Mismanagement plagues US online program against ISIS, say sources

CENTCOM military computersWhistleblowers say mismanagement, amateurism and cronyism are plaguing a multimillion-dollar American psychological operation aimed at countering online propaganda by the Islamic State. The program, known as WebOps, was established by the United States Department of Defense during the administration of US President Barack Obama. Its stated goal is to counter efforts by the Islamic State (also known as the Islamic State of Iraq and Syria —ISIS) to spread propaganda and recruit followers using online social media. Since its creation, it has been administered by the US Central Command’s Information Operations Division. But its implementation has been contracted to Colsa Corporation, a private company based in the US state of Alabama. The company specializes in providing services for US government agencies, some of which include the use of specialized software that utilizes information found on social media.

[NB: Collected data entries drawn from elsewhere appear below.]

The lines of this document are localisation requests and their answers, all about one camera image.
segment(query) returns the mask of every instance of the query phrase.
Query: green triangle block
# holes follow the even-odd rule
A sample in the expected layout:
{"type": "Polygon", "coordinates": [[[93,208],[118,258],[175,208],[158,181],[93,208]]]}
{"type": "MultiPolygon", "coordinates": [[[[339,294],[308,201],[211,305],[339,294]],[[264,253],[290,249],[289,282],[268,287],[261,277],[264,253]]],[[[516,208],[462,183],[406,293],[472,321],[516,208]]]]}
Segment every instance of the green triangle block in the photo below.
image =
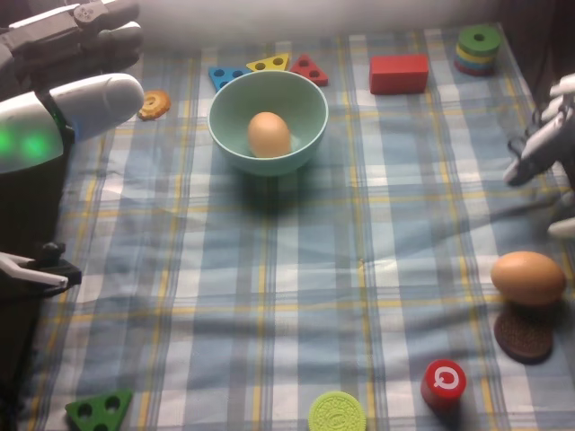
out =
{"type": "Polygon", "coordinates": [[[132,391],[119,390],[71,402],[66,413],[80,431],[118,431],[132,401],[132,391]]]}

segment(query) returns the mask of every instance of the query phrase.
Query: green ring
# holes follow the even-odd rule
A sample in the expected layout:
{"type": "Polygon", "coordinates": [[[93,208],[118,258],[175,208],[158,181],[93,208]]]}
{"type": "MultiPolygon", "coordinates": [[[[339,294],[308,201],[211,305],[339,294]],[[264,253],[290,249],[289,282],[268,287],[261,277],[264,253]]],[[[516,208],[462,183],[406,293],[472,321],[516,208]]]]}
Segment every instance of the green ring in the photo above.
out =
{"type": "Polygon", "coordinates": [[[307,420],[310,431],[366,431],[366,413],[346,392],[326,392],[314,401],[307,420]]]}
{"type": "Polygon", "coordinates": [[[501,36],[495,27],[476,25],[461,31],[458,43],[459,48],[471,56],[489,57],[500,48],[501,36]]]}

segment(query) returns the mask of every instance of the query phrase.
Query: brown egg
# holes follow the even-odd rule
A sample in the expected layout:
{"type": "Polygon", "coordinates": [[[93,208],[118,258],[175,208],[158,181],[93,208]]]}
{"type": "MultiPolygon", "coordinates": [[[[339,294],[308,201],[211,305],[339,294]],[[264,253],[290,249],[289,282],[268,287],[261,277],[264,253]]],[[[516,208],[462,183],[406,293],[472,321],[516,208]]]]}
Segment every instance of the brown egg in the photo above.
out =
{"type": "Polygon", "coordinates": [[[280,157],[291,151],[288,125],[272,112],[260,112],[252,118],[248,141],[256,157],[280,157]]]}
{"type": "Polygon", "coordinates": [[[530,306],[558,301],[566,284],[557,263],[532,251],[501,256],[491,269],[491,281],[509,301],[530,306]]]}

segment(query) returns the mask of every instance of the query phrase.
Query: red bottle cap
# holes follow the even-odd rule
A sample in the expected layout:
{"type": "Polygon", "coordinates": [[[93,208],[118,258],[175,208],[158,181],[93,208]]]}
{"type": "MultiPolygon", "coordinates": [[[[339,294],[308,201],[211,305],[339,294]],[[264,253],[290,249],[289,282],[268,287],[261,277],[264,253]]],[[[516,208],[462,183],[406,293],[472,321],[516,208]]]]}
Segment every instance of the red bottle cap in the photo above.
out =
{"type": "Polygon", "coordinates": [[[448,408],[459,401],[467,379],[461,366],[448,359],[429,364],[423,377],[421,395],[435,408],[448,408]]]}

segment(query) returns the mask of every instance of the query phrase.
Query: plaid tablecloth
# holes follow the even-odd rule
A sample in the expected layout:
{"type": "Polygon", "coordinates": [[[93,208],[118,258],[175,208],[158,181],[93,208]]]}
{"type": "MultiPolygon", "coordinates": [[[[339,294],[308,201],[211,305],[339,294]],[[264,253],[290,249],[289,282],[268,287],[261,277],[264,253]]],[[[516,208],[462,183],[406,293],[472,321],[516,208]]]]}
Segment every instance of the plaid tablecloth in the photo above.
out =
{"type": "Polygon", "coordinates": [[[466,371],[462,429],[575,428],[571,327],[543,365],[510,360],[489,275],[531,250],[572,280],[545,233],[565,181],[503,183],[531,98],[507,45],[495,76],[458,73],[457,33],[144,55],[131,72],[172,108],[75,148],[59,239],[84,282],[46,305],[22,429],[66,429],[68,402],[117,388],[126,429],[304,430],[332,390],[369,430],[456,426],[420,396],[438,358],[466,371]],[[286,51],[330,77],[325,138],[300,172],[246,178],[210,139],[208,67],[286,51]],[[369,58],[400,53],[429,55],[425,94],[371,95],[369,58]]]}

According to the Associated Press news agency, WebOps staff consists of civilian analysts who speak Arabic. Every day, using fabricated online profiles, they browse social media platforms like Facebook and Twitter looking for pro-ISIS activity to counter. But the news agency said on Tuesday that it spoke to several people with knowledge of the program, who claim that it is plagued by incompetence, mismanagement and cronyism. They allege that analysts involved in WebOps have limited experience in counter-propaganda, incomplete understanding of Islam, and little more than a basic command of Arabic. Consequently, they have been known to make crucial errors when posting messages online. The latter end up amusing their readers instead of countering ISIS propaganda. In one case, a WebOps analyst confused the Arabic word for “authority” (as in Palestinian Authority) with the similarly sounding word “salad”, thus ending up with “Palestinian salad” instead of “Palestinian Authority”. Rather than managing to counter ISIS propaganda, the message was ridiculed on social media.

The report also cited “four current or former workers” who claimed that they personally witnessed “data being manipulated” to make the WebOps program seem more successful than it has been. They also claim that the program’s administrators have purposely resisted efforts by the Department of Defense to exercise independent oversight of the program’s performance. The Associated Press said it contacted US Central Command, the Pentagon outfit that is responsible for WebOps, on January 10. But it said that no response has been received from anyone there.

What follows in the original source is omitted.